For our command info we are just going to send the command we just recorded. For the wait info,
we are going to use the swapchain semaphore of the current frame. When we called
vk.AcquireNextImageKHR
, we set this same semaphore to be signaled, so with this, we make sure
that the commands executed here wont begin until the swapchain image is ready.
For signal info, we will be using the render_semaphore of the current frame, which will lets us syncronize with presenting the image on the screen.
And for the fence, we are going to use the current frame render_fence. At the start of the draw loop, we waited for that same fence to be ready. This is how we are going to syncronize our gpu to the cpu, as when the cpu goes ahead of the GPU, the fence will stop us so we dont use any of the other structures from this frame until the draw commands are executed.
Last thing we need on the frame is to present the image we have just drawn into the screen
// Prepare present
//
// this will put the image we just rendered to into the visible window. we
// want to wait on the `render_semaphore` for that, as its necessary that
// drawing commands have finished before the image is displayed to the user
present_info := vk.PresentInfoKHR {
sType = .PRESENT_INFO_KHR,
pSwapchains = &self.vk_swapchain,
swapchainCount = 1,
pWaitSemaphores = &frame.render_semaphore,
waitSemaphoreCount = 1,
pImageIndices = &frame.swapchain_image_index,
}
vk_check(vk.QueuePresentKHR(self.graphics_queue, &present_info)) or_return
// Increase the number of frames drawn
self.frame_number += 1
vk.QueuePresent
has a very similar info struct as the queue submit.

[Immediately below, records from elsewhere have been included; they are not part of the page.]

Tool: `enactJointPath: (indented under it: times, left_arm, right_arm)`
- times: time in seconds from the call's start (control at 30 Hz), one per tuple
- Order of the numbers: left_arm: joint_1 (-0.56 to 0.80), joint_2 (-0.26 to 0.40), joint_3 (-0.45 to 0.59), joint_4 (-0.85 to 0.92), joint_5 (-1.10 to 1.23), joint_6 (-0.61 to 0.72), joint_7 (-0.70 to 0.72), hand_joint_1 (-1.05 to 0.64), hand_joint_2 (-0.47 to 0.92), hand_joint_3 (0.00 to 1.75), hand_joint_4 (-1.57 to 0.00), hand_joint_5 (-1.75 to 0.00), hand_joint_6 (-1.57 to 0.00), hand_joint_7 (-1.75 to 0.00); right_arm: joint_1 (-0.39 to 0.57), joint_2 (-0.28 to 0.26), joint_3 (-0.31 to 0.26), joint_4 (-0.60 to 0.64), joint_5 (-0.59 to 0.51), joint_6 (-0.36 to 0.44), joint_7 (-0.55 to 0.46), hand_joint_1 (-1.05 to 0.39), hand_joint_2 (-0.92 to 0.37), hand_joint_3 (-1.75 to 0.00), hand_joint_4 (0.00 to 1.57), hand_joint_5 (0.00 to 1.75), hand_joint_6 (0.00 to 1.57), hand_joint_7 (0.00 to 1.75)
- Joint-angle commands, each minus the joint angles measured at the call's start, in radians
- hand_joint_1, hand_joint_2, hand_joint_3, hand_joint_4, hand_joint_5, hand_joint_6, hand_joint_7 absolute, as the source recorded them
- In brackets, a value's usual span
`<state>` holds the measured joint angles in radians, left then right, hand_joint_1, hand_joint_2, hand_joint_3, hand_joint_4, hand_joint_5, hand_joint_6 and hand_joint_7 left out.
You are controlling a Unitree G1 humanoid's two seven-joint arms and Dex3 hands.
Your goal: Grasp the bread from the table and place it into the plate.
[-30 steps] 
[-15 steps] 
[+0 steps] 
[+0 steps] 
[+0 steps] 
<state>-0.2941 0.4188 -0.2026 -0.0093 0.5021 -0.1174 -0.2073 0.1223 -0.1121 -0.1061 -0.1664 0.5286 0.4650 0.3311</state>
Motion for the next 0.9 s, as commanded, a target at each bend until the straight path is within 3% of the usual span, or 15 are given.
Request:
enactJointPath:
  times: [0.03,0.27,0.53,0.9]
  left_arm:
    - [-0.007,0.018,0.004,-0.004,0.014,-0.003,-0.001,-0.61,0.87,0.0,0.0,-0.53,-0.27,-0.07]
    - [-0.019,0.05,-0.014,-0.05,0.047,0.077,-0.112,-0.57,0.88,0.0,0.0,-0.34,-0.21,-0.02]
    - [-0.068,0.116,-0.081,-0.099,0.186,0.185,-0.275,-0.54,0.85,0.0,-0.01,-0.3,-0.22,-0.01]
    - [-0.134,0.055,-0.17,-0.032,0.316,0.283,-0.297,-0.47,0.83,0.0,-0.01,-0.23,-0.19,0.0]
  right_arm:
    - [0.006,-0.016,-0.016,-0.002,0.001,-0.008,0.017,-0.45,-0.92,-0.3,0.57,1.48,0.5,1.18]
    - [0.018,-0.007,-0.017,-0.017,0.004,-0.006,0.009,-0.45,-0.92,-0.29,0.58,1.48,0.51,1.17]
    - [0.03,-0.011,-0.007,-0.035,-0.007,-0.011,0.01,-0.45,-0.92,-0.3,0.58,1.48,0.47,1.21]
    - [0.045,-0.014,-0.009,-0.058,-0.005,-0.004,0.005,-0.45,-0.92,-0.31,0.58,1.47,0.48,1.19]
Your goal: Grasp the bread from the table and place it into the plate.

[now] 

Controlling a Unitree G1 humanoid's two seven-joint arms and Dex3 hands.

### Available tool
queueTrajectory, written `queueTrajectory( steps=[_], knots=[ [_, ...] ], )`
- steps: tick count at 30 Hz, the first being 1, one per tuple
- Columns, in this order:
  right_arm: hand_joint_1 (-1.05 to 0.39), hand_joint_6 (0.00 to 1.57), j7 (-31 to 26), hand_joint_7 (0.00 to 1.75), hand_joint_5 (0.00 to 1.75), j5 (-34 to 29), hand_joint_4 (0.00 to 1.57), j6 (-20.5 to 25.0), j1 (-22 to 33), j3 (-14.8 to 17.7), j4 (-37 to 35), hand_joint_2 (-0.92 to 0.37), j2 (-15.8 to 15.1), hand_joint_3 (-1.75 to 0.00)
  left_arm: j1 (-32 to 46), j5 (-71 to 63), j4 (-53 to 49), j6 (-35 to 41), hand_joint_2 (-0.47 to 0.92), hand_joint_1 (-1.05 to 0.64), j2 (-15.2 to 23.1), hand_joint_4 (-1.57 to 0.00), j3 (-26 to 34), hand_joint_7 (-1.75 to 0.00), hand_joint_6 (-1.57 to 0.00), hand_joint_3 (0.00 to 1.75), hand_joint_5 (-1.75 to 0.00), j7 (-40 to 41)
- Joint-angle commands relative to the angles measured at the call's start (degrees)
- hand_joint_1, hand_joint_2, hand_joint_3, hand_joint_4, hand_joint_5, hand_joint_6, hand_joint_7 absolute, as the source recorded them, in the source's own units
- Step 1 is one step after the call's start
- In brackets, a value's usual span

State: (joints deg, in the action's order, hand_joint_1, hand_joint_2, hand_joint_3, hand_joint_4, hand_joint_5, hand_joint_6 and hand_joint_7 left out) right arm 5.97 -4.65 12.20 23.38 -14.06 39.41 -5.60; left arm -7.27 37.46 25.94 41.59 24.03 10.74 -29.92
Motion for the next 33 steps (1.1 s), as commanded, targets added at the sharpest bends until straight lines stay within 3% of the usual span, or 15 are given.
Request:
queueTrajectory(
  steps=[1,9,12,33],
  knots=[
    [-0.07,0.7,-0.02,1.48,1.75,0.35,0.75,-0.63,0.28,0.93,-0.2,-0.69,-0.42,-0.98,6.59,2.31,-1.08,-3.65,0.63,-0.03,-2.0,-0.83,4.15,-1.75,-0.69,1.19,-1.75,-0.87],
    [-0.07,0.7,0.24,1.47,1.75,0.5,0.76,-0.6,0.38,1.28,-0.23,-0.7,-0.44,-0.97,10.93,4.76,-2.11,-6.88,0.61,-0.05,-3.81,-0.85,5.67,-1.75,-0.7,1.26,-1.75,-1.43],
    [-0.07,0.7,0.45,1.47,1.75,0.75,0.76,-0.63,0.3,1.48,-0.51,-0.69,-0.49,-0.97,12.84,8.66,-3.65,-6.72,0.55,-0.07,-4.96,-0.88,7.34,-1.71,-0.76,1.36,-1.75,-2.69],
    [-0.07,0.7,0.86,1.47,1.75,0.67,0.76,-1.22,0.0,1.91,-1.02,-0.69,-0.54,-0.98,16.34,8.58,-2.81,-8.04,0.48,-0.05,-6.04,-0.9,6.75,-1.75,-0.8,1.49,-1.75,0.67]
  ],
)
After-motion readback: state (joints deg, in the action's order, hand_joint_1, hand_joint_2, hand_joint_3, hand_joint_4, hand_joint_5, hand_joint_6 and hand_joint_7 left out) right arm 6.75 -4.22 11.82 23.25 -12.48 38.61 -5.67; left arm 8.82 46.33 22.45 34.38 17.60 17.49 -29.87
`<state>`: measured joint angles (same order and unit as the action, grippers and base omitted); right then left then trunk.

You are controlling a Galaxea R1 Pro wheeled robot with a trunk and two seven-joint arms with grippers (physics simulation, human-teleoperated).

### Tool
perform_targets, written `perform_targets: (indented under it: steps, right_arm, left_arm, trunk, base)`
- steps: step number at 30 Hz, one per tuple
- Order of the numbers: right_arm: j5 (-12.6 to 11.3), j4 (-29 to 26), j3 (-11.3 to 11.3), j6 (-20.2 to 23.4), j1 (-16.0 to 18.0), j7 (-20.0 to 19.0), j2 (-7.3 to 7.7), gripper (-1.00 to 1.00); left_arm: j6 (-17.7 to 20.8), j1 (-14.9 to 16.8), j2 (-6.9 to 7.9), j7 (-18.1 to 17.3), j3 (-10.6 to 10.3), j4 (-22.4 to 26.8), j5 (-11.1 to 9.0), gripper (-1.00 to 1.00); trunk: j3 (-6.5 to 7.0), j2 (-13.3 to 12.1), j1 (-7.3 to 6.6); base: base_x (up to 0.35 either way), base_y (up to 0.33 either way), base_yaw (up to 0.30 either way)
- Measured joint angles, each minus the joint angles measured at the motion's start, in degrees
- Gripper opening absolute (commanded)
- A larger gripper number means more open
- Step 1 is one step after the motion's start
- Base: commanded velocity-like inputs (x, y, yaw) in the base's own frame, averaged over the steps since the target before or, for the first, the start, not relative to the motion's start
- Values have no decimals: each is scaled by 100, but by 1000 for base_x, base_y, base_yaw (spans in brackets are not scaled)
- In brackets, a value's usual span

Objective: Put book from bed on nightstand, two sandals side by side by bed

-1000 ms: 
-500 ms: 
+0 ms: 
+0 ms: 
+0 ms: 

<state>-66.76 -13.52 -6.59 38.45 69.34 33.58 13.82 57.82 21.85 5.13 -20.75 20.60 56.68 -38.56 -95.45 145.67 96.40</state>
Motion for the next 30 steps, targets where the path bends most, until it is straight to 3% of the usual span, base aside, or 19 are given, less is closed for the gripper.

It also has the pointers
for the semaphores, but it has image index and swapchain index. We will wait on the
render_semaphore, and connect it to our swapchain. This way, we wont be presenting the image to
the screen until it has finished the rendering commands from the submit right before it.
At the end of the procedure, we increment frame counter.
With this, we have the draw loop done. Only thing left is to clean up the sync structures properly as part of the cleanup procedure
for &frame in self.frames {
vk.DestroyCommandPool(self.vk_device, frame.command_pool, nil)
// Destroy sync objects
vk.DestroyFence(self.vk_device, frame.render_fence, nil)
vk.DestroySemaphore(self.vk_device, frame.render_semaphore, nil)
vk.DestroySemaphore(self.vk_device, frame.swapchain_semaphore, nil)
}
Try running the engine at this moment. If everything is correct, you should have a window with a flashing blue screen.
If you encounter unexpected results, check the validation layers, as they will catch possible syncronization problems.
Resizing the window in Vulkan at this stage will generate an error of ERROR_OUT_OF_DATE_KHR
.
This issue will be addressed and fixed in a later chapter.
This concludes chapter 1, and the next we are going to do is to begin using some compute shaders to draw other things than a simple flashing screen.